Para cualquier chico el juego, los diferentes mundos que la ficción les ofrece en películas,
relatos, textos, en los que se pueden vislumbrar las vicisitudes de otros niños, las letras,
los números, las maravillas de la ciencia, más aún si vienen de la mano de un adulto, son
un alimento indispensable. Tan indispensable como el plato de comida que muchos
vienen a buscar, y que merecen que les demos, aunque no hayamos sido llamados, en
principio, para cumplir esa función. Y en esa mediación armada con platos de comida, con
una oreja disponible, con historias de dioses, príncipes, princesas, números, trazos o
melodías va la asimetría que permite construir significados, poniendo distancia con una
realidad que irrumpe anárquica y descarnada. Distancia que posibilita construir narrativas
singulares en el marco protegido del juego sostenido por un adulto, en la institución
llamada escuela. Si ellos no pueden transcurrir por estos espacios de protección es difícil
que puedan aprehender la cultura, que es mucho más que el conocimiento pragmático o
el que se despliega en los contenidos curriculares. Tal vez nos frustremos si no aprenden
cuánto es 2 + 2. Pero si logramos llegar a ellos con un buen relato, si logramos encender
la chispa de su curiosidad, si logramos que puedan avizorar que hay otros mundos
posibles, sabremos que esos niños tendrán más chances de "crecer en la cultura", y tal
vez, así, conquistar el 2 +2.
Los adultos que habitamos las escuelas
"último bastión donde es posible demandar y
encontrar que esa es la ventanilla donde se puede recibir una respuesta", al decir de una
directora* jugamos un rol estratégico como pasadores de la cultura, como mediadores.
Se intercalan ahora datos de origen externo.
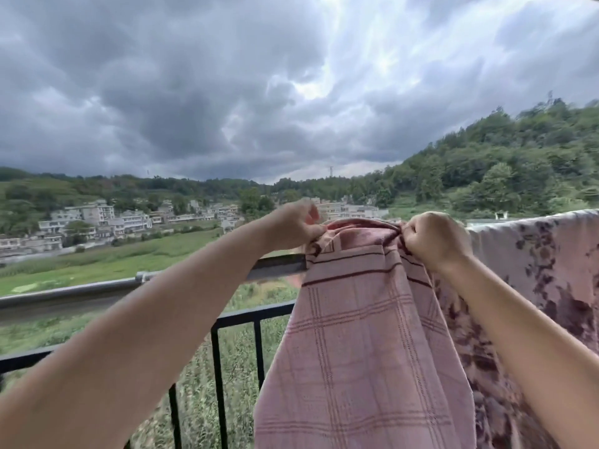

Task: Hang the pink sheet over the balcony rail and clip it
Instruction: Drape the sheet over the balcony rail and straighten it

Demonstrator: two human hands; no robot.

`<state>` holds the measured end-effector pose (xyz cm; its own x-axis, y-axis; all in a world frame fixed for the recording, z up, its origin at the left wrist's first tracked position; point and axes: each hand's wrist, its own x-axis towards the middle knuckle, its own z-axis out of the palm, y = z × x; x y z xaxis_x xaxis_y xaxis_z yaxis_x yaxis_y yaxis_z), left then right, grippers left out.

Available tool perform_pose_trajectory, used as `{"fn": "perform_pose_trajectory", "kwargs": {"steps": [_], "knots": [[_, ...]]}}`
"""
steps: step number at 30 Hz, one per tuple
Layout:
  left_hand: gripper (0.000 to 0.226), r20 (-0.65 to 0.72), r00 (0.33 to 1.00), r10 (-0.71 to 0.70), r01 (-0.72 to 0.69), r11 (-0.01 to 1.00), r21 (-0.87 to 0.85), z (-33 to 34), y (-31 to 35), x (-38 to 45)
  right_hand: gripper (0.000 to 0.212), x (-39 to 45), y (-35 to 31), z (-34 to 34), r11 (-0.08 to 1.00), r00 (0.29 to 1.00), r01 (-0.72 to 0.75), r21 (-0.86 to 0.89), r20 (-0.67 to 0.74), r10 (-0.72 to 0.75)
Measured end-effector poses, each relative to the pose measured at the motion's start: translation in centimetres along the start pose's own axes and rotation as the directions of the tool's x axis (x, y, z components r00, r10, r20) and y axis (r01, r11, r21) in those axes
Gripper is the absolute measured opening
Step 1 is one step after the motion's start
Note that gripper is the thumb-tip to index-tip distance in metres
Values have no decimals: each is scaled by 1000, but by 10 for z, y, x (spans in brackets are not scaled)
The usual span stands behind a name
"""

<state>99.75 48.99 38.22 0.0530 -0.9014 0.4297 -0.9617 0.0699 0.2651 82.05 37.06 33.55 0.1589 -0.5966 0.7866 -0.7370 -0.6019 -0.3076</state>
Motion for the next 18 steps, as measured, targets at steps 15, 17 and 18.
{"fn": "perform_pose_trajectory", "kwargs": {"steps": [15, 17, 18], "knots": [[15, -470, 882, -28, 73, 994, 76, 28, 21, -36, 32, 1, 15, 5, 775, 789, 593, 219, 34, -613], [25, -552, 815, -178, 137, 984, -114, 7, 17, -38, 26, 2, 7, 3, 720, 745, 639, 269, 17, -667], [29, -612, 751, -249, 160, 967, -196, -8, 13, -39, 23, 4, 1, 0, 694, 727, 660, 290, -9, -687]]}}
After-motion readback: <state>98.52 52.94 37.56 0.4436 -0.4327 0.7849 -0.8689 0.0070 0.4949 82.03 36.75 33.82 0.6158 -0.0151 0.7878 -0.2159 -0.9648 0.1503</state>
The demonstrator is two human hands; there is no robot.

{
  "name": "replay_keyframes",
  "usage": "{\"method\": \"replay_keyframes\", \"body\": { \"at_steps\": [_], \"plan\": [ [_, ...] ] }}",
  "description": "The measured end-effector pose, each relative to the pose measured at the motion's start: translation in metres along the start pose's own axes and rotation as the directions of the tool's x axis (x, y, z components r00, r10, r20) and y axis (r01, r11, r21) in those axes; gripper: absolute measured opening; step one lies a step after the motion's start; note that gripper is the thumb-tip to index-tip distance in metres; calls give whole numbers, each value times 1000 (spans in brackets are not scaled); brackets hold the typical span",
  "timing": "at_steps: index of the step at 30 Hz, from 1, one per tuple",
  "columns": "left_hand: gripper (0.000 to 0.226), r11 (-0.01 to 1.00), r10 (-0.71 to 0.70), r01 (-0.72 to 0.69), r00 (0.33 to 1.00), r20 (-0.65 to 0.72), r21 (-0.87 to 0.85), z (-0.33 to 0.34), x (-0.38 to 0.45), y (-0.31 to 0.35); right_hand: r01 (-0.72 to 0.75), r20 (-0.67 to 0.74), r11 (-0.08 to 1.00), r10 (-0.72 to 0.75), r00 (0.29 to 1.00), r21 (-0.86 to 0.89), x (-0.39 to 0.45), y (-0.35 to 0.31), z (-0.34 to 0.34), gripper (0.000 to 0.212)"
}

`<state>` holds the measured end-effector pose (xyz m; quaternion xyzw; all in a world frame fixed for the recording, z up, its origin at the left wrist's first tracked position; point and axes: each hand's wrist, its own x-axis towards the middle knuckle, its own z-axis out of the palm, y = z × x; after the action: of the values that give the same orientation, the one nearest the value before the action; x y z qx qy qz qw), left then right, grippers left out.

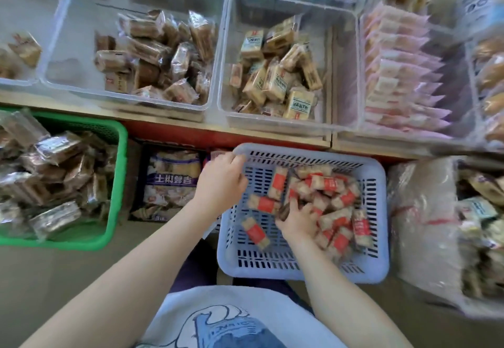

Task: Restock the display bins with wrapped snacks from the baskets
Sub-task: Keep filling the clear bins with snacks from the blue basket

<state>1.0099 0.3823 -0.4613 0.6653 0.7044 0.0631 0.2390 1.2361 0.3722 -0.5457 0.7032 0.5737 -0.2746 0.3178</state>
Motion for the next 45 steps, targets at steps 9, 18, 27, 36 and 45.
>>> {"method": "replay_keyframes", "body": {
  "at_steps": [9,18,27,36,45],
  "plan": [
    [29,967,-134,225,851,509,-122,25,-7,24,156,-75,988,-155,985,4,1,9,-9,90],
    [23,382,-175,515,856,487,-767,-10,-9,45,-366,136,-277,-603,786,888,-71,6,-78,58],
    [28,433,-233,224,964,131,-873,-92,6,26,-234,-1,-197,-767,641,952,-85,-61,-160,71],
    [83,962,-254,272,920,-298,19,-91,12,-100,682,-536,174,-494,684,710,-76,-244,-271,27],
    [103,981,-166,182,965,-204,60,-72,14,-120,788,-318,551,-826,466,-275,-35,-354,-241,70]
  ]
}}
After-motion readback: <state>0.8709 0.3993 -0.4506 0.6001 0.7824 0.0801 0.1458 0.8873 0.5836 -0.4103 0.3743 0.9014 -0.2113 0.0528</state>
Así como los chicos no pueden procurarse solos el alimento cuando nacen, tampoco
pueden procurarse solos los significados que, al tiempo que protegen, son un pasaporte a
la cultura.
Esto nos lleva a pensar que lo que se juega hoy entre un educador y un alumno, para que
se logre una transmisión, es el ofrecimiento de esas referencias, de esos significados que
le permitan construir su diferencia, que es su propia palabra. Y en ello va la asimetría, la
protección y el reconocimiento de la vulnerabilidad del niño. De allí la necesidad de
pensar y operar sobre las dificultades que tenemos hoy los adultos para sostener esa
asimetría frente a los chicos que constituye, en definitiva, el soporte de esa trama de
significados que ampara y que protege.